Court of Appeals of Columbia District

October 24, 2013

Eric Thomas, Appellant,
v.
United States, Appellee.

Argued March 20, 2013

Amended October 31, 2013.[*]

Appeal from the Superior Court of the District of Columbia (2009-CF3-21904) (Hon. Ronna L. Beck, Trial Judge) (Hon. Anthony C. Epstein, Trial Judge).

Alice Wang, Public Defender Service, with whom James W. Klein, and Monica V. Douglas, Public Defender Service, were on the brief, for appellant.

David B. Goodhand, Assistant United States Attorney, with whom Elizabeth Trosman, Elizabeth H. Danello, and Christopher Kavanaugh, Assistant United States Attorneys, were on the brief for appellee.

Before Washington, Chief Judge, Glickman, Associate Judge, and Pryor, Senior Judge.

Washington, Chief Judge:

On January 27, 2010, a grand jury returned a five-count indictment charging appellant Eric Thomas ("Thomas") with assault with a dangerous weapon ("ADW")[1] of Chauncey Lamar, possession of a firearm during a crime of violence ("PFCV"), [2] unlawful possession of a firearm by a felon ("FIP"), [3] carrying a pistol without a license ("CPWL"), [4] and unlawful possession of ammunition ("UA").[5] Thomas moved for a bifurcated trial on the FIP count, and his motion was granted on August 23, 2010. On September 23, 2010, a jury acquitted Thomas of ADW and PFCV, but hung on CPWL and UA. The trial court declared a mistrial on those counts and also on the FIP count.

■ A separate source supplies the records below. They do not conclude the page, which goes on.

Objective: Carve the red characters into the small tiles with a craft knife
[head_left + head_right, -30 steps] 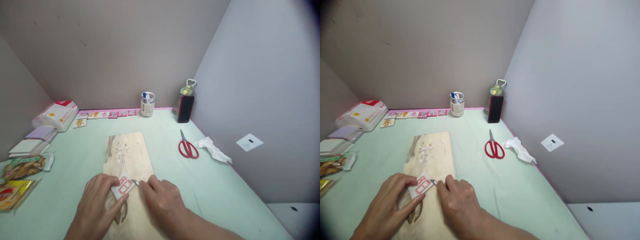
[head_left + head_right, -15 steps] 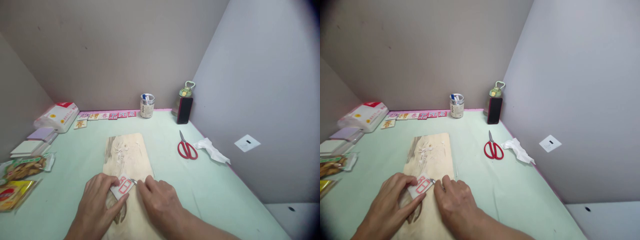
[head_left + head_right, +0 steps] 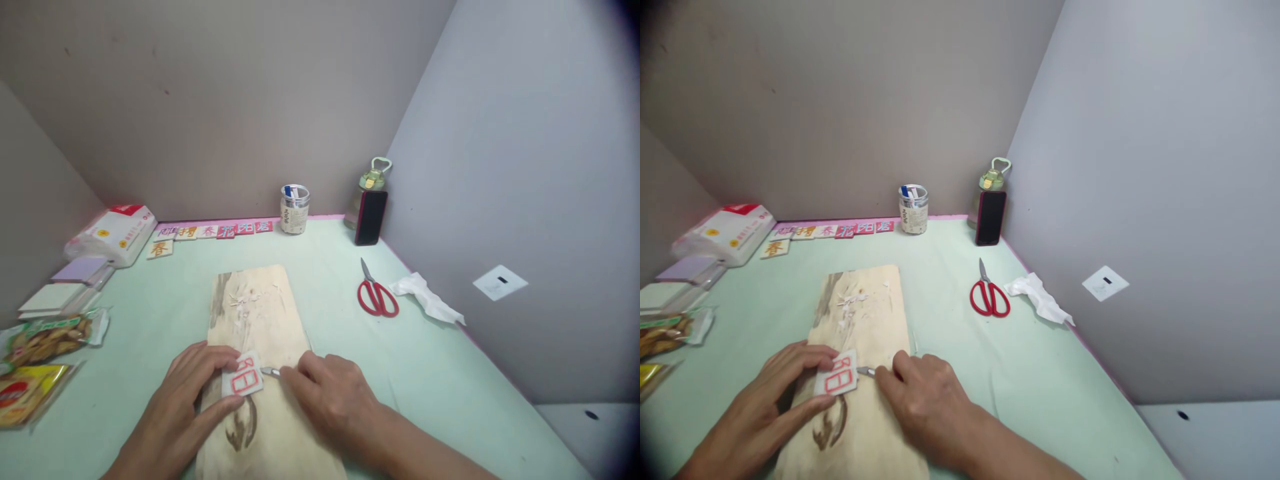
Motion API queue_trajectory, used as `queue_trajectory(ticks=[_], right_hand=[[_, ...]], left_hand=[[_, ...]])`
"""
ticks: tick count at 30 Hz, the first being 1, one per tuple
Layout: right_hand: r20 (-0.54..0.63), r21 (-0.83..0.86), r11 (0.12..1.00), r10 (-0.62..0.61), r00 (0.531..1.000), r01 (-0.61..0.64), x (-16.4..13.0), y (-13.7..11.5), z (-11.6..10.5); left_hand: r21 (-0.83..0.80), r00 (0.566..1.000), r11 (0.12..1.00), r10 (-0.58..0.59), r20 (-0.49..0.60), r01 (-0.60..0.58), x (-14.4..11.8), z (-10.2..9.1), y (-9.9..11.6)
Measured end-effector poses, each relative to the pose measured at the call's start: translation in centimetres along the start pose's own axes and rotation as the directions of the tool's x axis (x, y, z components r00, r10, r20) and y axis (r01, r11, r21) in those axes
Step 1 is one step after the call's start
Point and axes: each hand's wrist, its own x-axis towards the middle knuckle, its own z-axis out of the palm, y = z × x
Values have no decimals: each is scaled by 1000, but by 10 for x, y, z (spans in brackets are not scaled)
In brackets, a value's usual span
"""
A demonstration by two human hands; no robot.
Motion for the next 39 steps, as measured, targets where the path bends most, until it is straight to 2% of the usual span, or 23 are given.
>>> queue_trajectory(ticks=[4, 14, 26, 29, 32, 35, 39], right_hand=[[-33, -9, 999, 34, 999, -34, 1, -3, 5], [41, -32, 993, 111, 993, -110, 9, -13, 1], [-8, 136, 984, 117, 993, -115, 1, -6, -7], [8, 102, 990, 100, 995, -101, 1, -7, -4], [8, 70, 988, 134, 991, -134, 1, -5, -1], [34, 212, 951, 221, 975, -223, 2, -1, -3], [158, 501, 770, 366, 917, -394, 8, 1, -9]], left_hand=[[9, 999, 1000, 11, -33, -11, -1, 3, 2], [37, 996, 999, 2, -86, 1, -1, 9, 11], [67, 994, 996, 59, -91, -53, -1, 12, 8], [82, 992, 994, 78, -100, -70, 0, 12, 7], [83, 992, 994, 79, -102, -71, -1, 13, 6], [75, 993, 995, 69, -94, -62, -2, 14, 5], [78, 992, 994, 80, -98, -72, -3, 15, 7]])
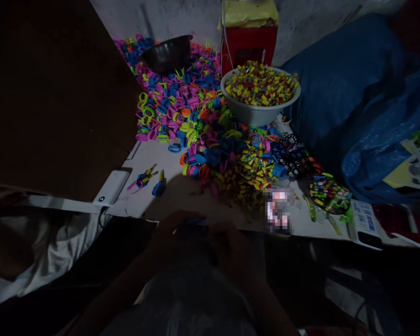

The government sought to retry Thomas on the FIP, CPWL, and UA counts. Thomas moved to dismiss the CPWL and FIP counts on collateral estoppel grounds. The trial court denied the motion and ruled that the government was not permitted to introduce evidence of "unambiguously assaultive behavior."[6] The government dismissed the CPWL count and proceeded on the FIP and UA counts. Following Judge Beck's ruling, Judge Epstein ruled that, because raising a gun over one's head was an "unambiguous . . . assaultive act, " while pulling a gun out of one's pocket was not "inherently an assaultive act, " the government could elicit testimony about the events leading up to the encounter, the words exchanged, and Mr. Thomas's act of grabbing the complainant and pulling out a gun, but not his act of raising the gun over his head. The jury convicted Thomas of both counts. Thomas appeals arguing that the jury in the first trial necessarily determined that he did not bring a gun to the altercation with brothers Chauncey and Christopher Lamar; therefore, collateral estoppel barred retrial on the FIP count. Alternatively, Thomas argues that the jury in the first trial at least decided that he did not pull out a gun during his encounter with the Lamar brothers, and therefore, collateral estoppel barred admittance of the evidence of assault in his second trial. We agree with Thomas' alternative argument and accordingly reverse his conviction for FIP.

I.

On October 7, 2009, brothers Christopher and Chauncey Lamar encountered appellant Eric Thomas on their way home after visiting their older brother, Charles. According to the Lamar brothers, Thomas called out, "Chauncey, " and Christopher told Thomas to leave Chauncey alone. Thomas replied, "I don't want to give you [the] same pain I am going to give [Chauncey]." Thomas then grabbed Chauncey with his left arm, and pulled a gun out with his right hand. Chauncey testified that Thomas raised the gun over his head and made a motion indicating he was trying to "pistol whip" him. Christopher testified that Thomas just waved the gun around generally. Christopher then tackled Thomas and all three struggled for control of the gun. During the struggle, Thomas was shot in the hand. The gun was later recovered from the scene.

II.

We review de novo whether collateral estoppel bars relitigation of an issue. United States v. Felder, 548 A.2d 57, 65 (D.C. 1988). Collateral estoppel means that "when an issue of ultimate fact has once been determined by a valid and final judgment, that issue cannot again be litigated between the same parties in any future lawsuit." Joya v. United States, 53 A.3d 309, 315 (D.C. 2012) (quoting Ashe v. Swenson, 397 U.S. 436, 443 (1970)). The defendant has the burden of demonstrating that "the issue whose relitigation he seeks to foreclose was actually decided in the first proceeding." Halicki v. United States, 614 A.2d 499, 502 (D.C. 1992) (quoting Dowling v. United States, 493 U.S. 342, 350 (1990)). To determine whether the issue has previously been determined by a verdict of not guilty, we "examine the record, taking into account the pleadings, evidence, instructions, closing argument and the like [to] conclude whether a „rational jury' could have acquitted based on an issue other than the one the defendant seeks to bar from consideration." Felder, 548 A.2d at 67 (quoting Ashe, 397 U.S. at 444) (internal quotation marks omitted) (noting also that the court should not strain to postulate "hypertechnical and unrealistic grounds on which the . . . [jury could] conceivably have rested" its conclusions). "A review of the evidence presented at trial as well as the positions urged by the United States during trial is necessary to our Ashe v. Swenson analysis." Id. at 58.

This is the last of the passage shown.